Breffni O'Rourke writes:
I thought either the Elmore Leonard desk or the WTF coordination department might be interested in these, from Up in Honey’s Room, 2007. Both are on p. 62 of the Weidenfeld and Nicholson edition (end of chapter 6):
(1) Joe had an airplane, a single-engine Cessna he’d fly to Detroit and take Walter for rides and show him how to work the controls.
Three coordinated VPs within a relative clause (“a single-engine Cessna [which] he’d X and Y and Z”), but only the first has the requisite NP gap.
(2) Joe Aubrey thought he knew what Walter had in mind, but no idea how he’d pull it off.
The subject of the second clause is supplied by the first, but the verb “had” has gone missing – maybe under the influence of “had” in the indirect question (“what Walter had in mind”). Which might also explain why it seems OK at first glance.
They’re both perfectly comprehensible and have that colloquial looseness that makes the dialogue vivid, but I was surprised to find it in a narrative passage.
But these two sentences occur in a passage of free indirect style, where Leonard presents his character's thoughts in a mixture of perspectives, tenses and pronouns. Here's what immediately precedes Breffni's first quotation:
Walter had better things to do, work toward becoming as well known as Himmler, perhaps even a Nazi saint. He had finally decided, yes, of course tell Otto and Jurgen what you intend to do. They were Afrika Korps officers, heroes themselves. Tell them they are the only ones in the world who will know about the event before it happens.
The only ones if he didn't count Joe Aubrey in Georgia, his friend in the restaurant business who owned a string of Mr. Joe's Rib Joints, all very popular down there. Though lately Negro soldiers from the North were "acting uppity," Joe said, coming in and demanding service, and he was thinking of selling his chain.
This passage, although not quoted, does have some of the aspects of Elmore Leonard's dialogue, in which parataxis tends to be preferred over syntaxis. So the first quote might be an indirect-style echo of something like
Joe's got this airplane, he flies [it] to Detroit and takes me for rides and shows me how to work the controls.
The object it is optional here, even in a main clause.
But parataxis doesn't seem to be involved in Breffni's second quotation.

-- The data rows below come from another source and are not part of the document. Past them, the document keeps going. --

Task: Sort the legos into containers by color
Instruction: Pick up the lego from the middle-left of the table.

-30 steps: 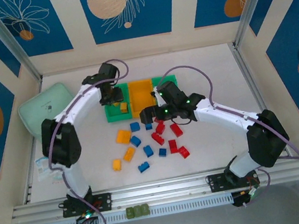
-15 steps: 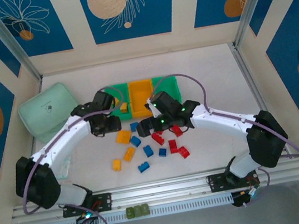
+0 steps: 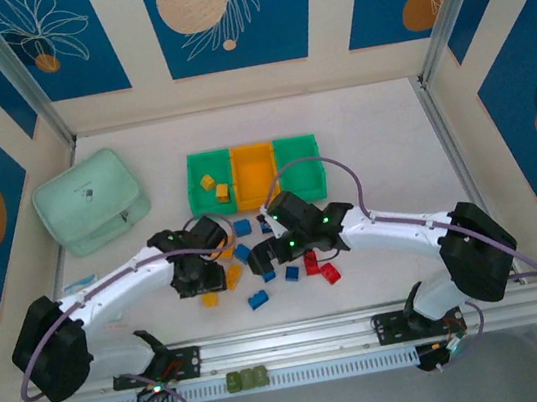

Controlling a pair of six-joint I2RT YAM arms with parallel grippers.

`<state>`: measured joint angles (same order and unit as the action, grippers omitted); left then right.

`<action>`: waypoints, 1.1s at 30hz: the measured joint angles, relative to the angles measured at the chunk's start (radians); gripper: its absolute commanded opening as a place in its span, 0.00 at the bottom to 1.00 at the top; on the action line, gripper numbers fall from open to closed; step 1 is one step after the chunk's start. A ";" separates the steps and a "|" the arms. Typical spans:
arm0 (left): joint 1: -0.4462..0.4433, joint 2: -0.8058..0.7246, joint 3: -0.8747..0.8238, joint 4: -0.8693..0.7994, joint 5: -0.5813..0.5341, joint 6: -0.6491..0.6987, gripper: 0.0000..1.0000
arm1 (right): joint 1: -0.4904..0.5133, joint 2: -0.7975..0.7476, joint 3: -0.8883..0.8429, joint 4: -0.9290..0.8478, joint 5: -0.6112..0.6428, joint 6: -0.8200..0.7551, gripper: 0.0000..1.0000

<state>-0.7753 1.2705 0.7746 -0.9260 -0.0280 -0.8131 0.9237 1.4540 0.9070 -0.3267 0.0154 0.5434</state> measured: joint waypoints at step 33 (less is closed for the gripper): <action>0.000 -0.045 -0.002 0.035 -0.071 -0.038 0.28 | -0.032 -0.003 0.068 -0.001 0.025 -0.018 0.99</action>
<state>-0.7750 1.2259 0.7727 -0.8906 -0.0994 -0.8513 0.8917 1.4506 0.9752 -0.3279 0.0406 0.5251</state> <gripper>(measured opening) 0.319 0.991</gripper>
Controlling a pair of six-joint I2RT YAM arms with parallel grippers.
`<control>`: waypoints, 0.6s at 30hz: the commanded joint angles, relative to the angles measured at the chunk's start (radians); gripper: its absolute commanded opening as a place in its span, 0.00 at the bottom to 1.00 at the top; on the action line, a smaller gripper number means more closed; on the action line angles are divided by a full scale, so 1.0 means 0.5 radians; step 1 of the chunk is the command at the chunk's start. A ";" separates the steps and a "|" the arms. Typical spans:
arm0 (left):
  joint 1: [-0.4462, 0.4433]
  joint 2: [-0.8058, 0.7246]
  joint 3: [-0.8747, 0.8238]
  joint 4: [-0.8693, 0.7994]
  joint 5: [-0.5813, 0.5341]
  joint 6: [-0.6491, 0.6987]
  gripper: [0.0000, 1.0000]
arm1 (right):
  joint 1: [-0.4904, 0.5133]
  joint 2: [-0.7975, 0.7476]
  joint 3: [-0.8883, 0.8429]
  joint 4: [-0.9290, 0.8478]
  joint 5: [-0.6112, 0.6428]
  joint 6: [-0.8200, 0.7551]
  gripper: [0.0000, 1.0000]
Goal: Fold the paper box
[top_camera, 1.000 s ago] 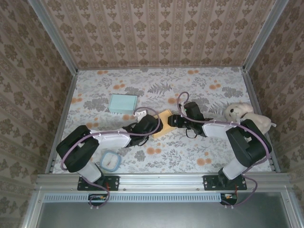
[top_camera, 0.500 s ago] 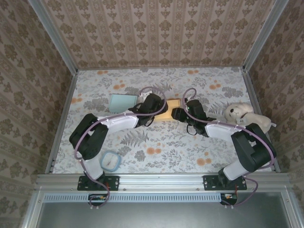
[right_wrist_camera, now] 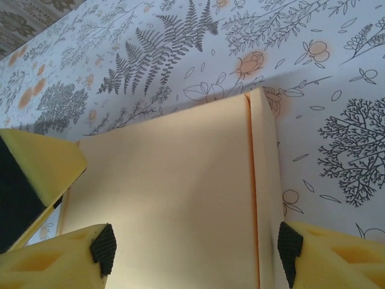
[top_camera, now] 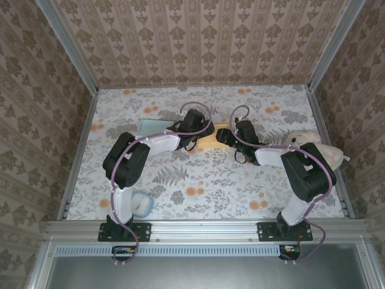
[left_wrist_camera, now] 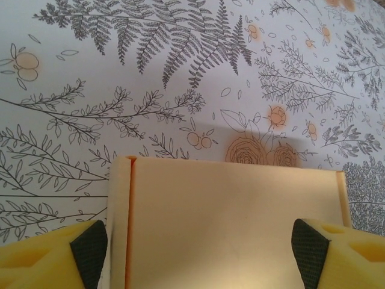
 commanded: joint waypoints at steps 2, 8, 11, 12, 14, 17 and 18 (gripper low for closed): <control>0.019 -0.076 0.034 -0.078 -0.098 0.108 0.88 | -0.016 0.006 0.029 0.032 0.071 -0.005 0.77; 0.046 -0.332 -0.144 -0.099 -0.225 0.174 0.93 | -0.028 -0.206 -0.081 -0.071 0.168 -0.014 0.81; 0.046 -0.557 -0.332 -0.083 -0.305 0.261 0.96 | -0.026 -0.407 -0.136 -0.245 0.311 -0.071 0.83; 0.052 -0.644 -0.402 -0.073 -0.329 0.299 0.97 | -0.028 -0.485 -0.157 -0.299 0.377 -0.104 0.84; 0.060 -0.805 -0.564 0.000 -0.351 0.383 0.99 | -0.028 -0.650 -0.202 -0.401 0.519 -0.185 0.87; 0.091 -1.025 -0.778 0.099 -0.396 0.473 1.00 | -0.030 -0.888 -0.244 -0.538 0.764 -0.303 0.93; 0.107 -1.080 -0.831 0.124 -0.402 0.498 1.00 | -0.031 -0.939 -0.259 -0.566 0.837 -0.343 0.95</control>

In that case, there's definitely a missing "had" or "he had"; and I agree that the immediately preceding "had in mind" helps explain why the sentence goes down so easy anyway.
However, stranded "no idea how" is fairly common out there on the internets:
The editor is in my phone but no idea how to make it work!
I've encouraged my Ajax guru cousin to investigate shimming a HTML5 Audio wrapper overtop his library to promote cross-browser programming, but no idea how feasible that is...
Have you ever known what you wanted to say, but no idea how to enunciate it?
You managed to raise the floor but no idea how to turn on the fans?
Here's a bracketless one (no screws at least) but no idea how reliable it is.
There are alot of tools and macros for Radio which I imagine would work here, but no idea how to properly implement.
Maybe for some people, "no idea how" is on the verge of becoming a construction that can introduce a clause without requiring any overt preceding subject and verb. There's a hint of this in the distribution of the initialism nfi:
i got so wasted saturday night i woke up in a red cross clothing bin nfi how i got in there.
If you havent got console (nfi how you can play without it) go to options, click the keyboard tab, advanced button and make sure "enable developer console"
its a marketing ploy of thiers to make the stores as ugly as posible during sales... nfi how that works tho
my posts are on direct anime as well nfi how it got there,
ive been having this problems for months now, nfi how to fix it.
Currently in beta, but nfi how much it'll cost.
But nfi whether this is plausible in the 1940s Detroit of Leonard's novel.